Вдруг она заторопилась.
— Мне уже пора, Иванку. Сижу, будто в гости пришла.
— Я пойду с вами к доктору, — сказал я.
Гафия сразу смешалась.
— Ни, ни, — замахала она руками. — Не ходи, Иванку, я сама!
— Да что вы! — воскликнул я. — Никуда я вас одну не пущу!
Гафия поймала мою руку и зашептала:
— Не ходи, Иванку, дуже прошу тебя…
Столько испуга было в ее голосе, что я не решился настаивать на своем.
Я проводил Гафию до ворот. Она пошла по улице торопливо, ни разу не оглянувшись, и вдруг я подумал: не ждет ли ее неподалеку Горуля?
22
Шумит проливной дождь. Сквозь окна видно, как в его струях дробится свет уличного фонаря.
Чонка в плаще с поднятым воротником, мрачный, расстроенный, сидит у меня во флигеле, не выпуская из рук мокрого полузакрытого зонтика. Вода, стекая с зонтика, образовала лужу, но мы не обращаем на нее внимания.
— Каков мерзавец! — повторяет Чонка. — Ай, ай, ай, какой мерзавец! Тут крупно заплачено. Он сам ее и написал, чтобы мне с этого места не сойти!
Я почти не слышу, что говорит Чонка. Мысли мои путаются.

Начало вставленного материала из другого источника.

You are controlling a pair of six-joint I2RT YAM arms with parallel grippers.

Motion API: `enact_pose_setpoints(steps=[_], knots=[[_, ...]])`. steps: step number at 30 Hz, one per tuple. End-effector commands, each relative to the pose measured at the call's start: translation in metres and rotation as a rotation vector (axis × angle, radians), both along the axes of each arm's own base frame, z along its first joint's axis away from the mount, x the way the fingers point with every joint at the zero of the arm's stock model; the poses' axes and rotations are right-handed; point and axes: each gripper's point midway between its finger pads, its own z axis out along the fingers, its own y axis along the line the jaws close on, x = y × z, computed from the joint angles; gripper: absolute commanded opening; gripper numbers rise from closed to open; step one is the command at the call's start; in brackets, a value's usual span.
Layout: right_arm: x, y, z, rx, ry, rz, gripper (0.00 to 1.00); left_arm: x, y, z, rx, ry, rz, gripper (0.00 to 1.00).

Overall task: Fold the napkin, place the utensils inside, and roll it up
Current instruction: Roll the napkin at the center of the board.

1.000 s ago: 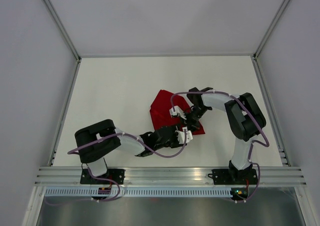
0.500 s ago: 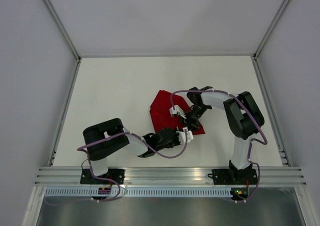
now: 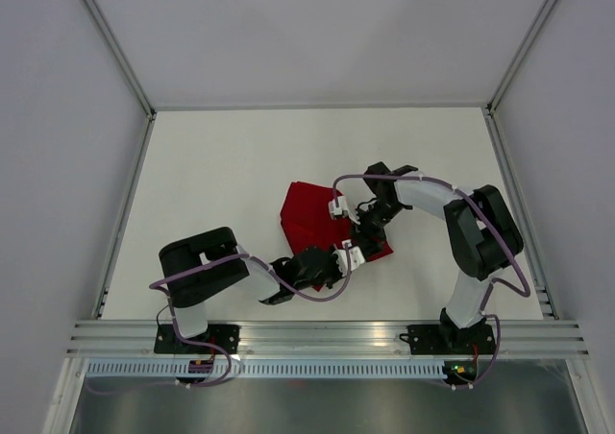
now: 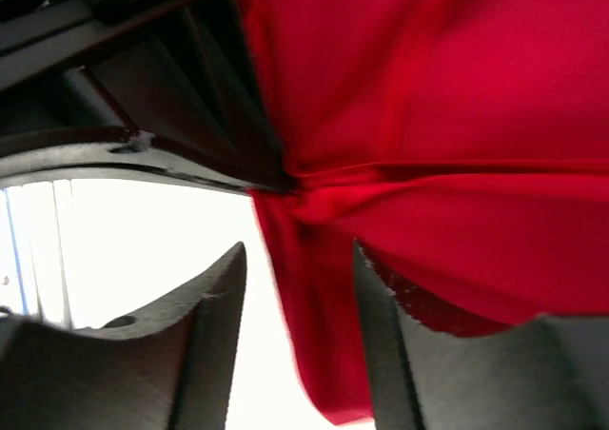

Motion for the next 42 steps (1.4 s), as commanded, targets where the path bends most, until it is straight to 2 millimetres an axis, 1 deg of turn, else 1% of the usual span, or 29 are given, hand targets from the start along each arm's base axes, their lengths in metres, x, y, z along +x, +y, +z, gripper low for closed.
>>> enact_pose_setpoints(steps=[1,3,4,6,7,8,9,10,11,13,14,15,16,17,18,19,20,21,22,23,25,26,29,30,31,34,35,39,42], knots=[[0.029,0.009,0.026,0.085,-0.148,-0.041,0.57,-0.034,0.005,-0.026,-0.009,0.195,-0.064,0.02],[0.03,0.008,0.032,0.102,-0.163,-0.054,0.59,-0.037,0.008,-0.028,-0.024,0.226,-0.057,0.02],[0.035,0.008,0.04,0.123,-0.199,-0.063,0.6,-0.039,0.008,-0.029,-0.033,0.236,-0.06,0.02],[0.036,0.004,0.041,0.129,-0.221,-0.081,0.61,-0.038,0.011,-0.026,-0.061,0.244,-0.049,0.02],[0.041,0.004,0.048,0.148,-0.272,-0.084,0.61,-0.039,0.012,-0.026,-0.077,0.268,-0.039,0.02],[0.037,0.001,0.045,0.146,-0.275,-0.087,0.62,-0.036,0.012,-0.023,-0.103,0.281,-0.024,0.02],[0.041,0.002,0.051,0.164,-0.322,-0.087,0.62,-0.037,0.016,-0.025,-0.105,0.296,-0.02,0.02],[0.039,0.001,0.052,0.169,-0.334,-0.085,0.63,-0.038,0.015,-0.023,-0.117,0.312,-0.029,0.02],[0.033,-0.001,0.048,0.169,-0.333,-0.077,0.63,-0.036,0.016,-0.021,-0.138,0.336,-0.015,0.02],[0.031,-0.002,0.054,0.19,-0.372,-0.074,0.64,-0.04,0.016,-0.021,-0.155,0.38,-0.035,0.02],[0.025,-0.004,0.05,0.191,-0.367,-0.074,0.64,-0.036,0.017,-0.019,-0.173,0.408,-0.02,0.02],[0.026,-0.003,0.057,0.21,-0.404,-0.072,0.65,-0.04,0.016,-0.018,-0.182,0.438,-0.046,0.02],[0.025,-0.003,0.058,0.218,-0.421,-0.07,0.65,-0.04,0.016,-0.016,-0.191,0.457,-0.051,0.02],[0.02,-0.006,0.055,0.218,-0.421,-0.071,0.66,-0.036,0.017,-0.018,-0.2,0.491,-0.037,0.02],[0.021,-0.005,0.06,0.233,-0.453,-0.067,0.67,-0.035,0.016,-0.017,-0.203,0.514,-0.041,0.02],[0.019,-0.005,0.06,0.236,-0.463,-0.063,0.68,-0.039,0.016,-0.018,-0.201,0.547,-0.061,0.02],[0.015,-0.007,0.057,0.232,-0.461,-0.06,0.69,-0.037,0.017,-0.017,-0.211,0.581,-0.055,0.02],[0.015,-0.005,0.057,0.231,-0.481,-0.048,0.69,-0.036,0.016,-0.017,-0.219,0.6,-0.061,0.02],[0.012,-0.004,0.055,0.228,-0.485,-0.04,0.69,-0.039,0.016,-0.015,-0.223,0.623,-0.079,0.02],[0.007,-0.005,0.048,0.217,-0.476,-0.034,0.7,-0.037,0.017,-0.017,-0.226,0.64,-0.068,0.02],[0.002,-0.001,0.042,0.204,-0.495,-0.003,0.7,-0.04,0.016,-0.02,-0.213,0.669,-0.079,0.02],[-0.005,0.004,0.036,0.202,-0.493,0.019,0.7,-0.038,0.015,-0.021,-0.217,0.684,-0.076,0.02],[-0.016,0.007,0.024,0.177,-0.481,0.04,0.71,-0.04,0.015,-0.025,-0.219,0.731,-0.08,0.02],[-0.019,0.012,0.02,0.172,-0.496,0.061,0.71,-0.042,0.014,-0.026,-0.217,0.747,-0.09,0.02],[-0.022,0.013,0.015,0.163,-0.49,0.068,0.71,-0.042,0.014,-0.026,-0.219,0.752,-0.092,0.02],[-0.025,0.018,0.007,0.139,-0.481,0.099,0.72,-0.042,0.012,-0.025,-0.227,0.773,-0.095,0.02],[-0.028,0.017,0.002,0.123,-0.463,0.111,0.71,-0.041,0.011,-0.025,-0.231,0.777,-0.096,0.02],[-0.028,0.013,-0.007,0.086,-0.443,0.124,0.7,-0.041,0.012,-0.023,-0.239,0.794,-0.102,0.02],[-0.029,0.011,-0.013,0.06,-0.416,0.123,0.67,-0.04,0.012,-0.017,-0.262,0.793,-0.115,0.02]])
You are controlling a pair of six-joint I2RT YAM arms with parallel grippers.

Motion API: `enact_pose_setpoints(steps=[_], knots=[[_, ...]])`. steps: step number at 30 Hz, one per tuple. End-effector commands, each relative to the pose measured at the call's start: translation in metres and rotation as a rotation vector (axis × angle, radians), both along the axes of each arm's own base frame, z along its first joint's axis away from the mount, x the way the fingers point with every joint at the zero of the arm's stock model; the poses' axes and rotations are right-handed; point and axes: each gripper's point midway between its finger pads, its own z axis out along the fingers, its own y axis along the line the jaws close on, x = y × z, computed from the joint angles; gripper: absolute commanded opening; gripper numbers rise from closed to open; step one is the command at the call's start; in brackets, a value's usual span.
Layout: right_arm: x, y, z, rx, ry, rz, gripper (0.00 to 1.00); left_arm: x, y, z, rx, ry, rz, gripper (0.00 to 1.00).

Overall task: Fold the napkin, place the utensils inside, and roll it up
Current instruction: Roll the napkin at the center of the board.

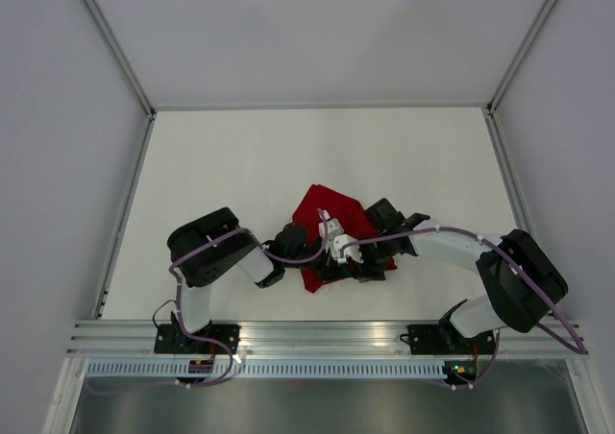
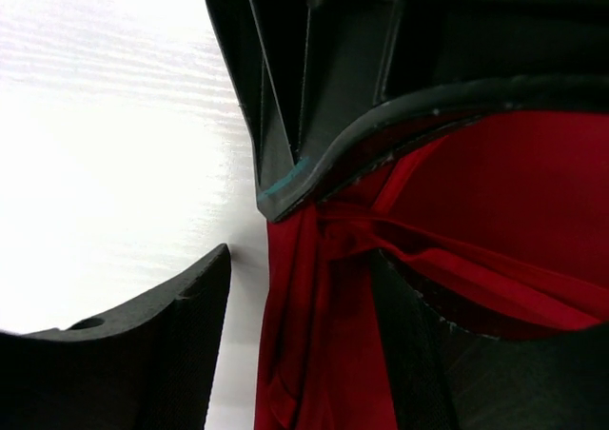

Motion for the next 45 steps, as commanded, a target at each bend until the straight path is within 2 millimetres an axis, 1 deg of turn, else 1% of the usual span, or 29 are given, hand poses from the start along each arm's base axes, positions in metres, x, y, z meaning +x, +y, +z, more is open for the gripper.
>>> enact_pose_setpoints(steps=[1,5,6,8,9,11,12,14,15,17,18,19,23,24,26,29,30,31,32,33,35,37,38,39,40,41,43,44,45], knots=[[0.01,0.005,0.002,-0.007,-0.013,0.0,0.66,-0.013,0.009,-0.015,0.036,0.099,-0.025,0.02],[0.006,0.001,-0.006,-0.04,0.026,-0.014,0.54,-0.011,0.007,-0.009,0.02,0.092,-0.026,0.02],[0.006,0.001,-0.008,-0.044,0.031,-0.019,0.44,-0.01,0.007,-0.008,0.017,0.089,-0.023,0.04],[0.003,-0.001,-0.01,-0.052,0.044,-0.022,0.36,-0.01,0.007,-0.006,0.012,0.092,-0.018,0.11],[0.002,-0.002,-0.011,-0.055,0.049,-0.025,0.3,-0.006,0.006,-0.004,0.009,0.086,-0.005,0.16],[-0.001,-0.004,-0.012,-0.064,0.063,-0.024,0.25,-0.005,0.008,-0.002,0.007,0.079,0.005,0.19],[-0.002,-0.004,-0.012,-0.063,0.074,-0.025,0.22,-0.001,0.008,0.002,0.004,0.067,0.025,0.25],[-0.005,-0.007,-0.013,-0.073,0.106,-0.023,0.19,0.004,0.01,0.005,0.002,0.052,0.055,0.27],[-0.004,-0.004,-0.011,-0.064,0.119,-0.022,0.19,0.007,0.009,0.011,-0.008,0.037,0.071,0.32],[-0.006,-0.01,-0.014,-0.078,0.172,-0.032,0.17,0.013,0.012,0.016,-0.011,0.013,0.105,0.33],[-0.002,-0.008,-0.01,-0.071,0.179,-0.032,0.15,0.016,0.012,0.019,-0.012,0.002,0.125,0.36],[-0.004,-0.007,-0.012,-0.067,0.213,-0.029,0.15,0.018,0.014,0.027,-0.024,-0.018,0.136,0.37],[-0.006,-0.015,-0.011,-0.07,0.317,-0.044,0.14,0.035,0.022,0.046,-0.046,-0.096,0.235,0.38],[-0.002,-0.013,-0.008,-0.06,0.32,-0.037,0.13,0.038,0.024,0.049,-0.048,-0.114,0.255,0.39],[-0.006,-0.018,-0.011,-0.07,0.383,-0.045,0.12,0.043,0.029,0.063,-0.078,-0.158,0.294,0.4],[-0.004,-0.018,-0.009,-0.067,0.436,-0.038,0.11,0.046,0.036,0.072,-0.073,-0.217,0.318,0.41],[-0.003,-0.019,-0.01,-0.069,0.448,-0.035,0.11,0.043,0.035,0.073,-0.062,-0.238,0.312,0.41],[-0.007,-0.021,-0.012,-0.078,0.492,-0.04,0.11,0.047,0.037,0.078,-0.054,-0.272,0.342,0.41],[-0.008,-0.021,-0.012,-0.08,0.506,-0.036,0.11,0.046,0.037,0.077,-0.035,-0.321,0.336,0.41],[-0.006,-0.019,-0.013,-0.078,0.521,-0.032,0.11,0.039,0.036,0.077,-0.026,-0.344,0.329,0.41],[-0.007,-0.021,-0.013,-0.085,0.557,-0.036,0.11,0.042,0.039,0.08,-0.009,-0.395,0.37,0.42],[-0.005,-0.021,-0.016,-0.093,0.592,-0.048,0.1,0.032,0.035,0.085,0.012,-0.471,0.341,0.43],[-0.002,-0.02,-0.017,-0.094,0.595,-0.05,0.1,0.04,0.04,0.086,0.054,-0.535,0.387,0.44],[-0.003,-0.021,-0.02,-0.103,0.613,-0.053,0.1,0.032,0.035,0.086,0.076,-0.559,0.362,0.44],[-0.003,-0.021,-0.021,-0.11,0.627,-0.06,0.1,0.034,0.035,0.086,0.104,-0.581,0.381,0.45],[-0.001,-0.02,-0.021,-0.109,0.626,-0.061,0.09,0.026,0.03,0.087,0.136,-0.653,0.337,0.45],[0.0,-0.021,-0.023,-0.121,0.636,-0.078,0.09,0.023,0.027,0.083,0.204,-0.706,0.311,0.46],[0.001,-0.021,-0.025,-0.125,0.638,-0.084,0.1,0.014,0.016,0.087,0.218,-0.763,0.262,0.46],[0.003,-0.021,-0.026,-0.127,0.635,-0.088,0.09,0.009,0.015,0.075,0.275,-0.778,0.223,0.47]])
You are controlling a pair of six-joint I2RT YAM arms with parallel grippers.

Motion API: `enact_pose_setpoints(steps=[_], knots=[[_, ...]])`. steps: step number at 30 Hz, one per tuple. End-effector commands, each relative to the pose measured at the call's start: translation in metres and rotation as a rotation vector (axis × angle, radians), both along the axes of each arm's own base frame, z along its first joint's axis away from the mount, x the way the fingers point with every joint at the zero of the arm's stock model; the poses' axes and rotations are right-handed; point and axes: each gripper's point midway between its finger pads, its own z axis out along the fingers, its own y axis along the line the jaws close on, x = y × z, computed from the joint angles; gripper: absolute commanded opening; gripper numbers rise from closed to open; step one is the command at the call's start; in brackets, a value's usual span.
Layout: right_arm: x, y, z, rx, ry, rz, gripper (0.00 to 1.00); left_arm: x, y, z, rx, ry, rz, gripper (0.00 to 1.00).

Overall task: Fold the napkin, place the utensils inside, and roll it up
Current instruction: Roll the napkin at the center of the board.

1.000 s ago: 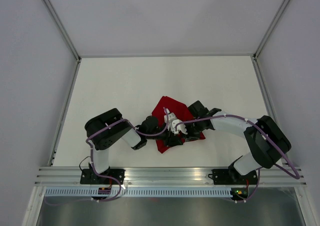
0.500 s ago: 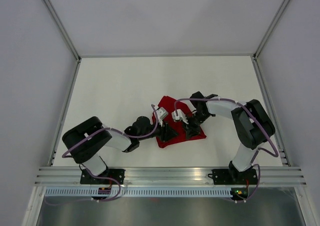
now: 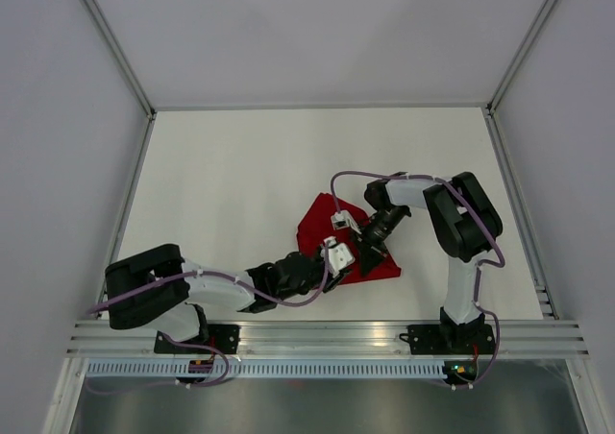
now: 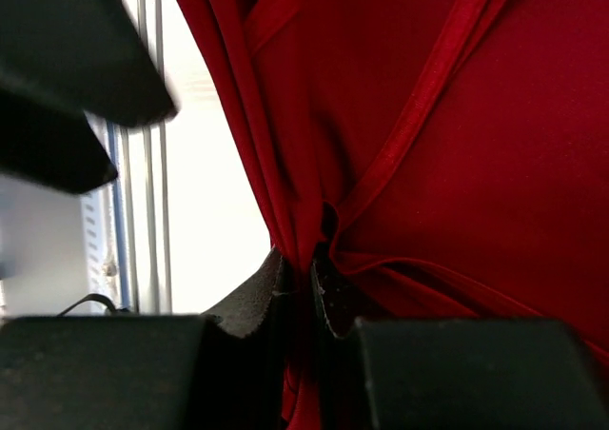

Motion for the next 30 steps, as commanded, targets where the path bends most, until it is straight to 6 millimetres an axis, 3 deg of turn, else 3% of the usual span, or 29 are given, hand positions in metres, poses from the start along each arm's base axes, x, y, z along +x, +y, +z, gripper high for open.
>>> enact_pose_setpoints(steps=[1,7,16,26,30], knots=[[0.007,-0.012,-0.025,-0.06,-0.044,0.048,0.09,0.001,-0.008,-0.001,0.207,-0.208,-0.019,0.47],[0.013,-0.011,-0.028,-0.097,-0.005,0.024,0.09,-0.03,-0.032,-0.02,0.346,-0.339,-0.163,0.55],[0.017,-0.013,-0.032,-0.142,0.047,0.021,0.09,-0.03,-0.024,-0.042,0.441,-0.407,-0.179,0.65],[0.017,-0.015,-0.034,-0.164,0.072,0.031,0.08,-0.024,-0.01,-0.088,0.6,-0.405,-0.178,0.63],[0.018,-0.017,-0.034,-0.172,0.068,0.034,0.08,-0.027,-0.001,-0.109,0.666,-0.375,-0.199,0.5]])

На столе валяется смятая газета с напечатанной статьей. Но статья это не моя. Она обо мне. В грязном, бульварном фельетоне называли меня шарлатаном и неучем, а мою записку — бессмысленной чепухой, при помощи которой будто бы я рассчитывал сделать карьеру.
Я был совершенно убит, когда прочитал этот фельетон, под которым стояли ничего не говорящие инициалы «А. Б.».
— Это дело Лещецкого, — произносит после горестного раздумья Чонка. — Простая коммерция: Казарик понес твою статью Лещецкому, чтобы выудить побольше денежек, чем он от нас получил. А Лещецкий купил и твою статью и самого пана Казарика. Вот как это все делается!.. Но ты не отчаивайся, Иване, слышишь, не отчаивайся, что поделаешь! Мы еще, может быть, что-нибудь придумаем. Хочешь, набьем и Казарику и Лещецкому морду? Ну, не молчи ты, ради бога, Иване!
— Да, да, что-нибудь придумаем, — машинально повторяю я.
Чонка встает и делает несколько шагов по комнате, морща лоб.
— И все-таки, Иване, не придавай, пожалуйста, дорогой, всему этому такого большого значения. Забудется, вот увидишь, забудется!
Он еще долго тяжело вздыхает и чертыхается, открывая и закрывая зонтик.
Когда Чонка ушел, я почувствовал, что не в силах оставаться один в комнате. Накинув плащ, без шляпы, я вышел под дождь, пересек двор и очутился на пустынной улице.
Она тянулась передо мной бесконечным черным коридором. Огни у подъездов домов горели тускло и сиротливо, точно их случайно забыли здесь среди сырого мрака.
Дождь, смочивший мою непокрытую голову, и порывы холодного ветра освежили меня. Оцепеневшая было мысль робко, с перебоями, будто долго стоявшие и вновь заведенные часы, начала свой прерванный бег… «Правду нелегко слушать…» Кто это сказал?.. Куртинец… И передо мною всплыло его лицо и сизое облачко табачного дыма под усами, словно очень далекое воспоминание… «Правду нелегко слушать». Вот она, правда…
Я свернул в переулок и оказался перед светящейся дверью ночного буфета. Машинально толкнул ее и вошел в задымленное помещение, освещенное зеленоватым светом газового рожка. Поздние посетители пили вино у буфетной стойки. Два тощих цыгана, закатывая глаза и отбивая такт ногами, пиликали на скрипках.